ロバート・ロドリゲスからの挑戦状!? 『ドミノ』鑑賞前に押さえておきたいこと

『ドミノ』鑑賞前に押さえておきたいこと

 『デスペラード』(1995年)、『シン・シティ』(2005年)などのバイオレンスアクションを中核に、さまざまなジャンルを横断しながら映画界で活躍してきたロバート・ロドリゲス監督。『スパイキッズ』シリーズや『ヒーローキッズ』(2020年)などの子どもたちを主人公にしたアドベンチャー作品や、日本の漫画を原作にした『アリータ:バトル・エンジェル』(2018年)を手がけたり、『スター・ウォーズ』の大ヒットドラマ『マンダロリアン』シリーズのエピソード監督を務めたように、SF作品にも果敢に手を伸ばしている。

 そんな、いつでも新たな表現を追い求めているロドリゲス監督が、またしても全く異なる分野に挑戦した。ここで紹介する映画『ドミノ』は、サスペンスとアクション、心理スリラーなどが融合した、着想から20年の時を経て完成したという新境地の一作。人間の心理と世界の謎に迫り、観客を絶えず惑わしながら進んでいく迷宮のような内容は、クリストファー・ノーラン監督の『インセプション』(2010年)や、『TENET テネット』(2020年)などをも想起させる。

 ここでは、そんな本作『ドミノ』を観るうえで、どのように心構えをするべきなのか、そして次々に繰り出される謎の行方について、重大なネタバレを避けつつ考察していきたい。

 一つ目の謎は、本作の冒頭で示される、幼い少女ミニーの誘拐事件だ。白昼の公園で遊んでいた少女ミニーは、父親のダニー・ロークが一瞬目を離した隙に連れ去られてしまう。後日、犯人の男は逮捕されたものの、ミニーの行方については記憶がないと証言している。果たしてそれは嘘なのか、本当なのか。そしてミニーの安否や居場所は明らかになるのだろうか……。

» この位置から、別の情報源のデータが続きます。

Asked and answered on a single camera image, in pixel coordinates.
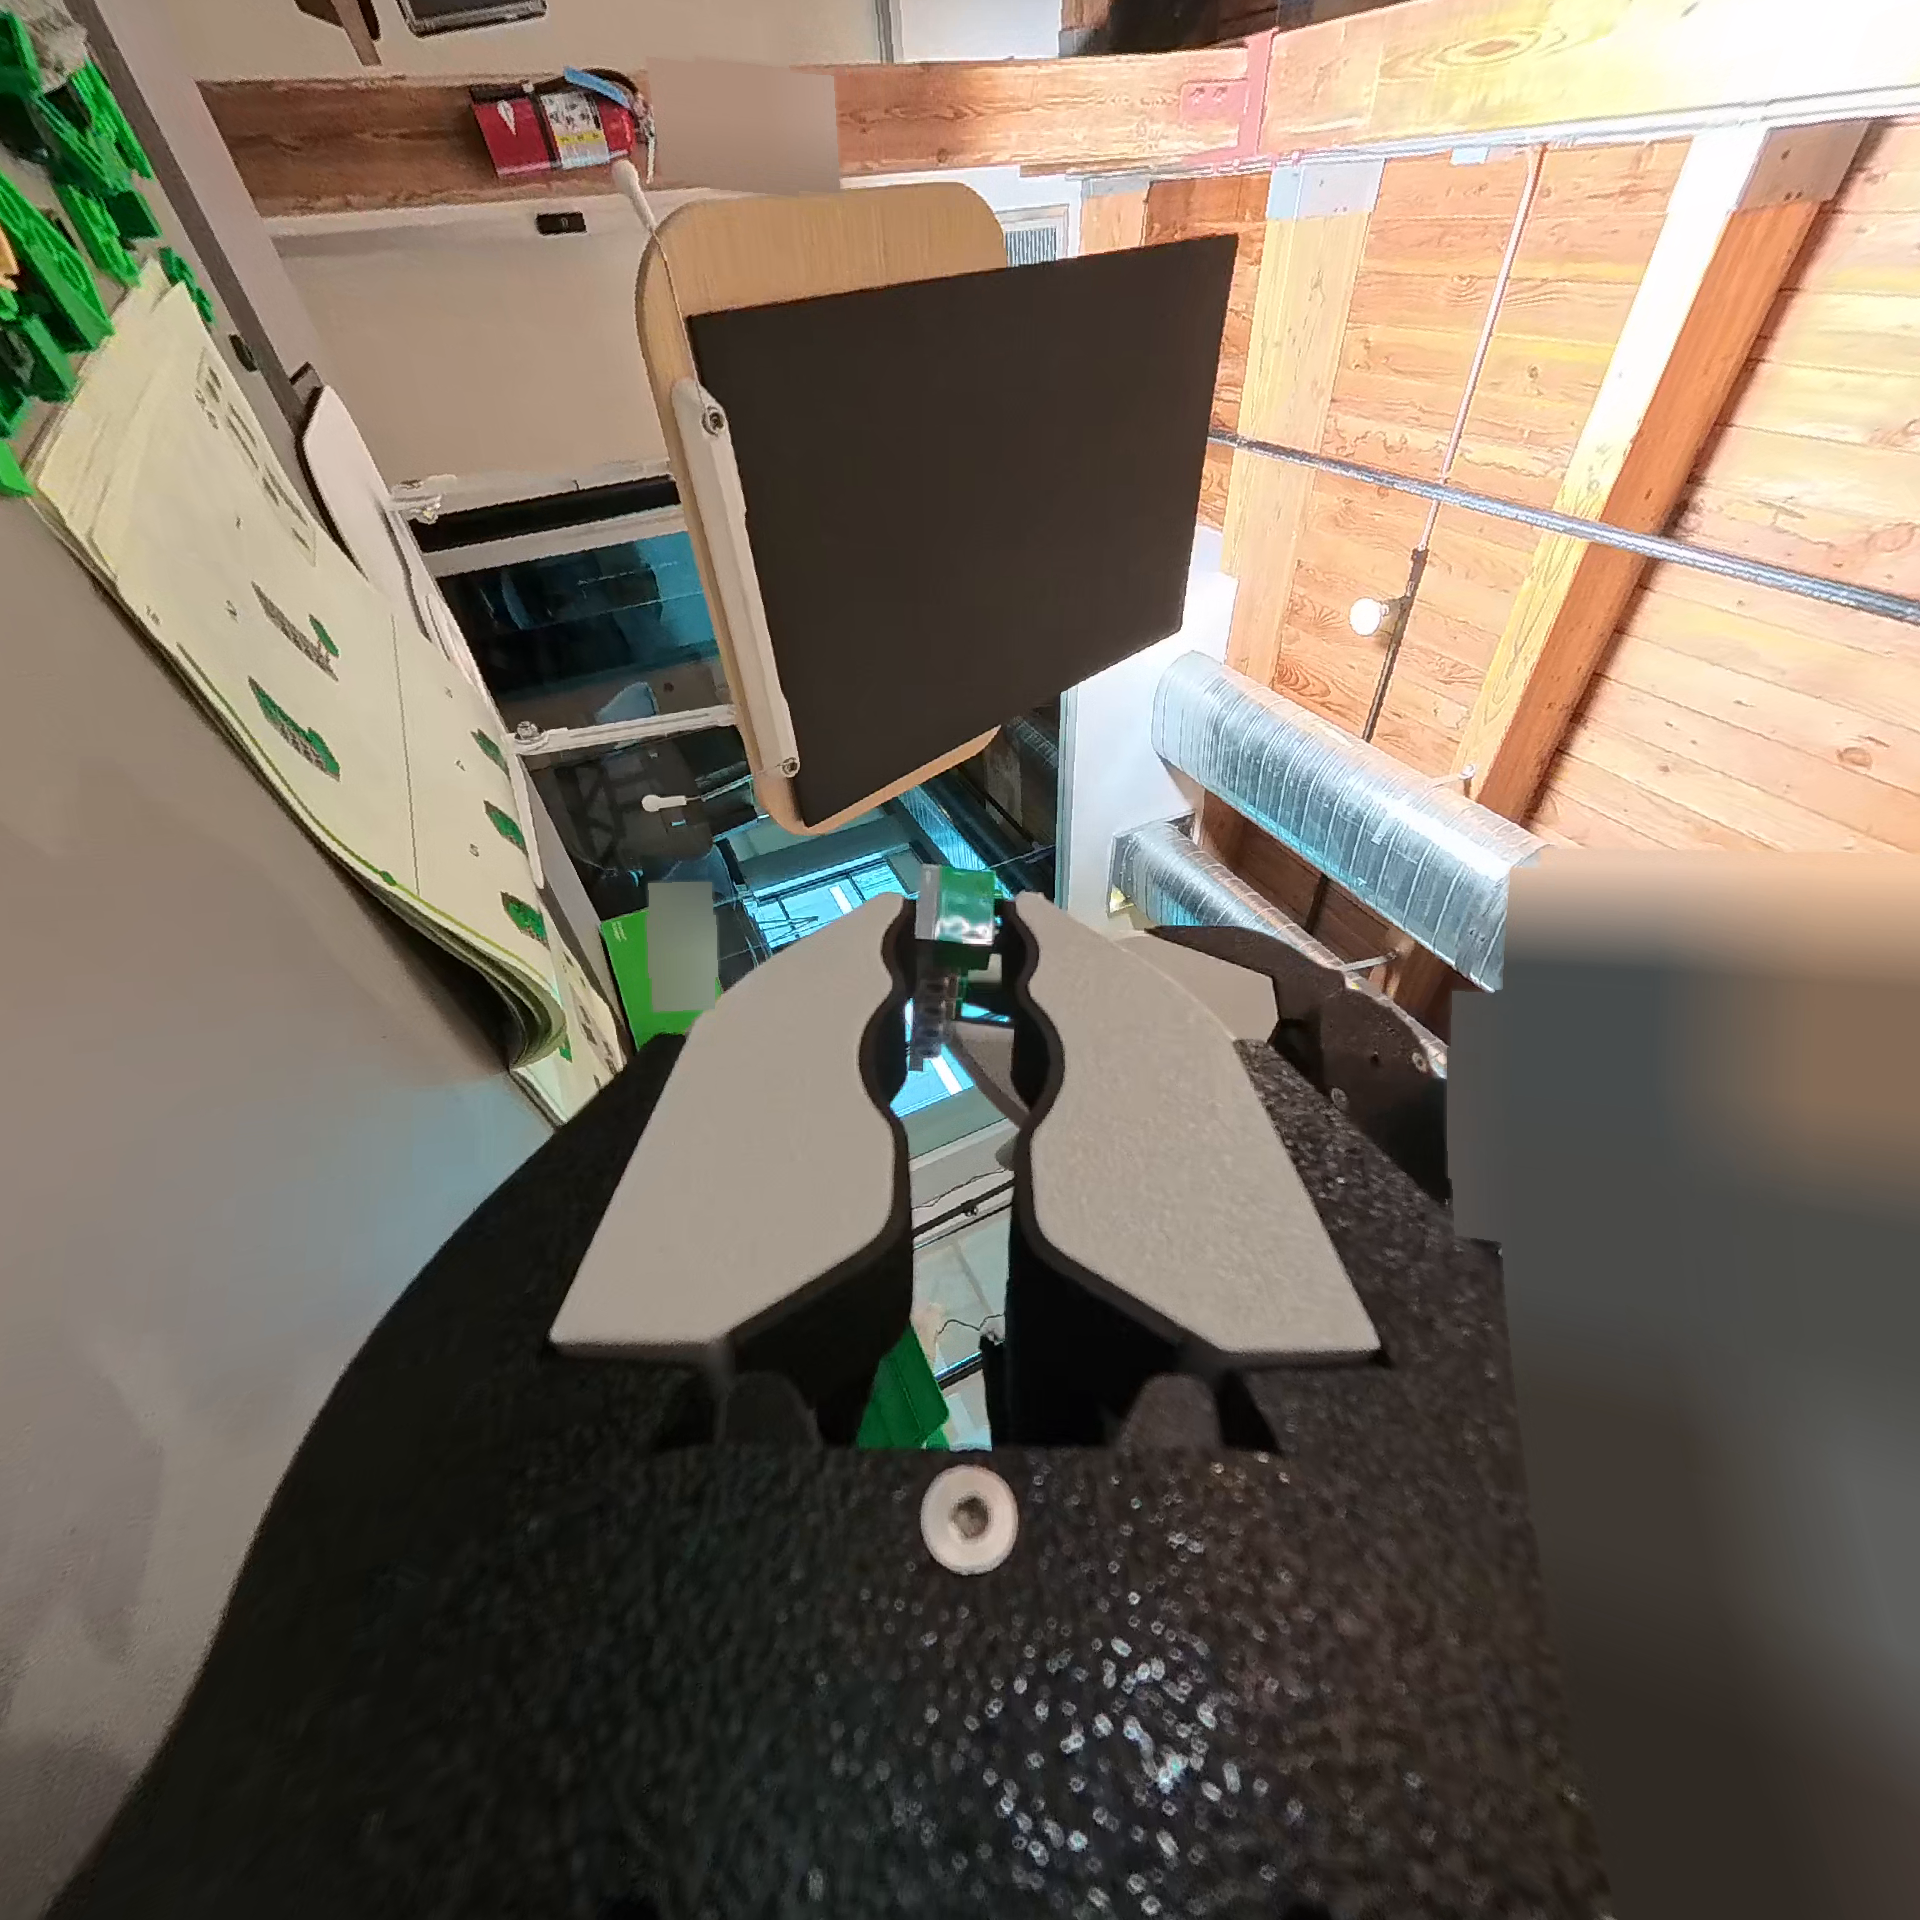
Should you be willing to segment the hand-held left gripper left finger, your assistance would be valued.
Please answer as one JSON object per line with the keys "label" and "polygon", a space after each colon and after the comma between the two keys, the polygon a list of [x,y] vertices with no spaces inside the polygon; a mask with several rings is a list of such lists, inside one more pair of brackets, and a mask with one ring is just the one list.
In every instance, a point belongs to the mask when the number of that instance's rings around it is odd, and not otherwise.
{"label": "hand-held left gripper left finger", "polygon": [[588,1363],[666,1363],[724,1398],[784,1382],[849,1445],[913,1309],[913,908],[781,948],[687,1029],[547,1329]]}

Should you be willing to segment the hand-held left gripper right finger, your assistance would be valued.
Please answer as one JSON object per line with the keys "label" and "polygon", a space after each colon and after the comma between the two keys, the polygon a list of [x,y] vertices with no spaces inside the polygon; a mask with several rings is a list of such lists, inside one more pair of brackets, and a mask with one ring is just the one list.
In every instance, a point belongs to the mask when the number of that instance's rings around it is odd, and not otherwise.
{"label": "hand-held left gripper right finger", "polygon": [[1007,1439],[1114,1439],[1160,1376],[1354,1368],[1380,1335],[1227,1025],[1038,895],[1007,903]]}

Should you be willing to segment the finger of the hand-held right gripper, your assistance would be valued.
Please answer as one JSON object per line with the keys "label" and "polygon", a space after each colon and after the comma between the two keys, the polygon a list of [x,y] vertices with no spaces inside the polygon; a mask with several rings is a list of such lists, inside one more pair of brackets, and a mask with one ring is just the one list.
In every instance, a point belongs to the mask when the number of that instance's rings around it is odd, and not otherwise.
{"label": "finger of the hand-held right gripper", "polygon": [[1161,937],[1161,930],[1129,931],[1114,948],[1194,995],[1236,1045],[1267,1045],[1282,1025],[1276,987],[1267,972]]}
{"label": "finger of the hand-held right gripper", "polygon": [[1020,1090],[1012,1021],[955,1021],[948,1029],[940,1066],[963,1077],[971,1106],[995,1110],[1012,1128],[1027,1126],[1027,1096]]}

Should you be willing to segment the grey lego wedge plate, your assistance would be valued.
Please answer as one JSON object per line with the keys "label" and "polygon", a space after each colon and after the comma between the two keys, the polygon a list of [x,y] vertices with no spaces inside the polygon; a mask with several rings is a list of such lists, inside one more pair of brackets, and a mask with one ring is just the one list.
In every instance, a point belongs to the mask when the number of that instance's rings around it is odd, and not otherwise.
{"label": "grey lego wedge plate", "polygon": [[963,948],[913,943],[913,997],[908,1010],[908,1069],[919,1071],[948,1049],[955,1002],[963,1000]]}

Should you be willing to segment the grey desk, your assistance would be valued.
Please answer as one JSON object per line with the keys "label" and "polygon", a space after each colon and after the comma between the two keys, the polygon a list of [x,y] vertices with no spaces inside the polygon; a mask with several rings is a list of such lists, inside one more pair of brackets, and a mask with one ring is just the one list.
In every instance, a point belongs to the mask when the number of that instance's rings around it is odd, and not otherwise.
{"label": "grey desk", "polygon": [[[67,3],[301,504],[291,367]],[[4,1910],[132,1804],[323,1396],[551,1136],[509,1002],[297,824],[36,491],[4,499]]]}

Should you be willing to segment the green cardboard lego box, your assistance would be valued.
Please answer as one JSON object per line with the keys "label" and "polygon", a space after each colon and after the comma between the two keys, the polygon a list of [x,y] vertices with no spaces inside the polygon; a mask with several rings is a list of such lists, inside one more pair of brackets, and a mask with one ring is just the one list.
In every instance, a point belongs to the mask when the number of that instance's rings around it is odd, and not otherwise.
{"label": "green cardboard lego box", "polygon": [[648,882],[648,903],[600,923],[636,1048],[683,1038],[724,995],[711,882]]}

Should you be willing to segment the lego instruction booklet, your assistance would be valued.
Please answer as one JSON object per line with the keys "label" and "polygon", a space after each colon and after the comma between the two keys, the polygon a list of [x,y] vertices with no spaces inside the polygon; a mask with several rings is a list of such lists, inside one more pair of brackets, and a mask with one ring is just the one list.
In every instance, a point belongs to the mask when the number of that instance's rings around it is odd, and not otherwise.
{"label": "lego instruction booklet", "polygon": [[29,480],[308,838],[509,1002],[509,1069],[553,1118],[624,1066],[543,899],[482,692],[301,504],[189,289],[148,260]]}

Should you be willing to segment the red fire extinguisher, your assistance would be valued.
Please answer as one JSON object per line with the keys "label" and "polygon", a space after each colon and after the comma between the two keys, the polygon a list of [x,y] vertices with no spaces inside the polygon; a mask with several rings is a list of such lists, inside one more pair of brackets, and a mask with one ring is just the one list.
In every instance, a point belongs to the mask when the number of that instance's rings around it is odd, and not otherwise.
{"label": "red fire extinguisher", "polygon": [[469,85],[466,102],[498,179],[586,173],[613,162],[631,162],[641,179],[655,173],[655,115],[639,85],[607,66]]}

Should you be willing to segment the pile of lego pieces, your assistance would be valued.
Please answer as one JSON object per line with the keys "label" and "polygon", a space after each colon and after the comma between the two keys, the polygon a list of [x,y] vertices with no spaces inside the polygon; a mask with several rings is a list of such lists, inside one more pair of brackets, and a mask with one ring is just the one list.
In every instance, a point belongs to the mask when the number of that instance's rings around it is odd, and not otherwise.
{"label": "pile of lego pieces", "polygon": [[138,300],[217,304],[163,239],[153,157],[64,3],[4,3],[4,496],[35,496],[21,433],[78,394],[85,360]]}

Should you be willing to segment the silver air duct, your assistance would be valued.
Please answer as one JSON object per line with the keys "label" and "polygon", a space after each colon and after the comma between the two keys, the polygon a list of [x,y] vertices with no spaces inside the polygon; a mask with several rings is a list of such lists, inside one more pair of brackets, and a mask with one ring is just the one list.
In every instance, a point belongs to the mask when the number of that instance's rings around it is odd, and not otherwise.
{"label": "silver air duct", "polygon": [[1151,746],[1474,987],[1501,987],[1509,882],[1540,836],[1200,652],[1161,669]]}

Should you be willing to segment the black board wooden frame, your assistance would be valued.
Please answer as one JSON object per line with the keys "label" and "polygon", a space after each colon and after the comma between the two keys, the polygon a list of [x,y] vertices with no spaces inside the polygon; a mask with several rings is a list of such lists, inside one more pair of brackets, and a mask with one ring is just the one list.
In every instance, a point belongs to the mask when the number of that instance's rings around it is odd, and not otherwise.
{"label": "black board wooden frame", "polygon": [[1017,267],[959,179],[658,221],[641,360],[669,471],[673,380],[733,429],[796,836],[1180,628],[1233,270],[1232,230]]}

 最愛の娘が消えてしまったことで、ダニーは憔悴し、精神的にギリギリの状態が続いている。彼を演じているのは、ベン・アフレック。バットマン役や、『ゴーン・ガール』(2014年)で体現していたように、一種の喪失感を醸し出す演技を体得している現在のアフレックは、まさにハマり役だといえる。

 そんなダニーの正気をかろうじて保たせているのは、刑事の職務にあたり、目の前の事件に集中することだけ。そんな彼のもとに、銀行強盗が計画されているという“タレコミ”があったという報告が届く。もちろん、ダニーは足早に現場へと急行する。

 そこに犯罪者として現れたのは、第二の謎となる、人間の行動を自在に操ることのできる異様な雰囲気を持った男(ウィリアム・フィクナー)だ。彼はちょっとした仕草だけで、会ったばかりの人々の心理を操り、自分の犯行に加担させてしまう。この魔法のような力は、どうやら本作の原題である「Hypnotic(ヒプノティック)」に関係があるようだ。

 そして第三の謎は、この男の手がかりを握っていると思われる、占い師の女性ダイアナ(アリシー・ブラガ)。彼女は謎の男について、何かを知っているようなのだ。しかしダニーが彼女から情報を聞き出そうとするとき、男は襲撃をかけてくる。警察までも味方に引き入れ、目の前の現実すらねじ曲げてしまう強力な力から身を守るため、ダニーとダイアナは危険な逃避行に旅立つことになる。

 これらの謎が提示された上で、観客が疑問を感じる点は、人を思うままにコントロールし、現実を改変することなどできるのかという部分ではないか。そしてこの要素は、いったい何を表現しようとしたものなのか。